In the 2018 editorial “Life expectancy in Parkinson disease,” from the journal Neurology, the authors write that, “As of 1967, the answer to the question, ‘How long have I got, Doc?’ posed by a patient with Parkinson disease (PD) was 9.4 years from onset to death. This was the era before levodopa and before most of the ‘atypical parkinsonisms’ other than postencephalitic parkinsonism were distinguishable from PD. By 1993, post levodopa but pre-deep brain stimulation, the figure had improved to 13.1 years, and by 2016 to 14.6 (±7.7) years.”
The data say I can live a long life. I’ve held on to that premise.
The second step is to admit I often don’t know which paths to take. My PhD and clinical experience didn’t give me all the answers. It’s one thing to work with a brain-injured client. It’s another to realize that “patient” is me.
When I started to experience Parkinson’s, I was living that brain-injury phenomena up close and personal. There were few answers that didn’t neatly wrap up the diagnosis, symptoms, and the future. I questioned every new symptom, reluctantly acknowledged the increasing challenges, and had the overall feeling that change was occurring too fast.
Most of my time now is spent exploring positive adjustments I can make. Developing the Parkinson’s self-management toolkit, which I call TBM, has helped. If I can continue to work on threshold management, if I can identify ways to use brain training to redirect my thinking, and if I am aware of mindful movement to avoid physical injury, all these changes can make my life with Parkinson’s better.
Modern medicine tends to assess successful disease management as following a path to a cure. That outlook comes with the founding premise that there is someone or something out there that will make this all go away. On its coattails is the abject resignation we feel when we hear there is no cure.

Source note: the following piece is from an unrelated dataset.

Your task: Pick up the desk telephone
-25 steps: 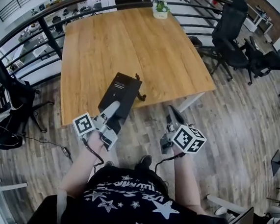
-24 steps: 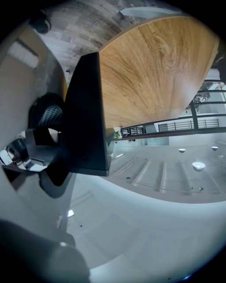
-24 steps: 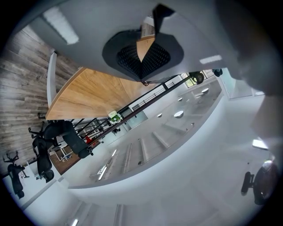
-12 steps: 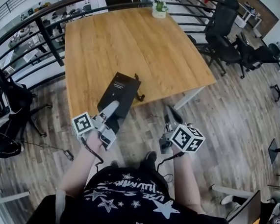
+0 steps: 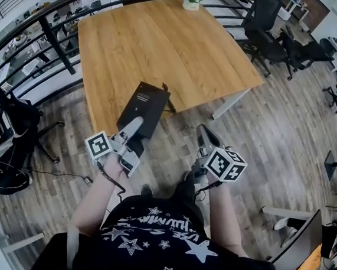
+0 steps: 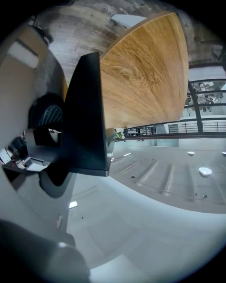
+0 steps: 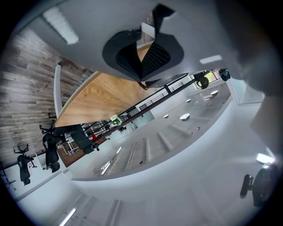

Encountering the “no cure” reality, the bonded twin of Parkinson’s, brings with it the lure of giving up. But I’m not ready to give up.
Developing and working with TBM is not a cure for Parkinson’s. It’s designed for someone, like me, to manage the disease. It gives me ways to enjoy life with Mrs. Dr. C. I cannot expect someone else to cure me. I must take responsibility for management of my Parkinson’s.
I can embrace a sacred life of living well, compassionate to myself and others. I can always try to “show up” — to be present in the moments when I can and know when I can’t. I’m trying to achieve ordinary calmness and practice TBM daily. Sometimes I end up throwing a pity party for myself. But I try to avoid that dark thinking and find ordinary calmness with a quiet mind.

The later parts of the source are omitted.